Defendants move for summary judgment on Plaintiff's claims grounded in New Mexico state tort law, relying on factual deficiencies in Plaintiff's claims as well as the New Mexico Tort Claims Act ("Act"). Relevant portions of the Act are Sections 41-4-4(A) pertaining to immunity from tort liability, and 41-4-12 addressing the liability of law enforcement officers. The Act itself carves out exceptions to the general immunity and allows certain suits against state law enforcement officers.

C. Count I: Defamation

Plaintiff asserts a defamation claim against Defendants Captain Candelaria and Detective Williams of the Albuquerque Police Department (APD), alleging the officers told reporters and other third parties that Plaintiff was engaged in criminal activity, and in so doing cast his business in a false light and maligned his reputation. Compl. at ¶ 45. Plaintiff further contends that third parties published the "defamatory allegations" and that third parties believed the officers' allegations were true. Id. at ¶¶ 48. Plaintiff seeks recovery under both 42 U.S.C. § 1983 and the New Mexico Tort Claims Act. Id. at ¶¶ 46, 49.

Plaintiff accurately identifies that Section 41-4-12 of the Act applies to waive tort immunity from suit for defamation against Captain Candelaria and Detective Williams. However, Plaintiff's state law defamation claims against Defendants Candelaria and Williams lack the necessary factual support in the record to resist summary judgment and, for the reasons discussed below, are properly dismissed as a matter of law.
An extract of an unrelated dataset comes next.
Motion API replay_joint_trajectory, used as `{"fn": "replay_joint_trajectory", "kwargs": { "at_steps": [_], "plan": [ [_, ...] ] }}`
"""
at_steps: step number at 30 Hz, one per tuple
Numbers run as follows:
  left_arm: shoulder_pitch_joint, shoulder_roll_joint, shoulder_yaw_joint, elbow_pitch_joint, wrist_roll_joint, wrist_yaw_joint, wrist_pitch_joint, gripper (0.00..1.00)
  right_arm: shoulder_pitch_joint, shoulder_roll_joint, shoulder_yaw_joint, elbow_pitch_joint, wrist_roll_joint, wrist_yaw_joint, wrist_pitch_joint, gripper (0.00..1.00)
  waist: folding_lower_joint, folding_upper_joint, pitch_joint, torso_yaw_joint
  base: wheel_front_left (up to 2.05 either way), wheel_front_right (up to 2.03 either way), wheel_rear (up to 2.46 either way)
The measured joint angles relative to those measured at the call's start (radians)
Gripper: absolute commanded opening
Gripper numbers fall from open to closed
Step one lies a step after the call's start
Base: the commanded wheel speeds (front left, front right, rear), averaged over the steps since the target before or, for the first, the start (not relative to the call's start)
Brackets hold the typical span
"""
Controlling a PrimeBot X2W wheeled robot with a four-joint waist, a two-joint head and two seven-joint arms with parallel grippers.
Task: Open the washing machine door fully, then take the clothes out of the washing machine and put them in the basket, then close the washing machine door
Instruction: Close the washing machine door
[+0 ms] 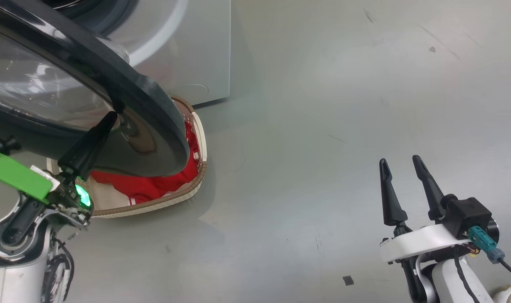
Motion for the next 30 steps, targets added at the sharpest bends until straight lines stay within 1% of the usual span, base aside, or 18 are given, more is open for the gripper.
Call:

The state tort of defamation includes the necessary elements defined in NMRA 13-1002. They are: "[a] defamatory communication published by the defendant, to a third person, of an asserted fact, of and concerning the plaintiff, and proximately causing actual injury to the plaintiff." Clough et al. v. Adventist Health Systems, Inc. et al., 108 N.M. 801 (1989). Thus, Plaintiff cannot successfully pursue claims for defamation unless he demonstrates that Defendants Candelaria and Williams in fact published a communication. Id., Fikes v. Furst, 2003 N.M. 33 (2003).

In support of his claims, Plaintiff relies entirely on the series of newspaper articles published in the Albuquerque Journal and the Albuquerque Tribune. Pl's Resp., Ex. 5. The newspaper articles, however, are not competent summary judgment evidence because they are unsupported hearsay. Moreover, even if the Court were inclined to consider the articles competent summary judgment evidence despite their hearsay status, none of the articles even mentions Defendant Williams. Apparently, Plaintiff expects the Court to take his subjective belief that Williams defamed him, without more, to find a genuine issue of material fact exists as to whether or not Defendant Williams actually defamed him. Plaintiff has failed to establish a communication by Williams and this deficiency is fatal to Plaintiff's claim against him.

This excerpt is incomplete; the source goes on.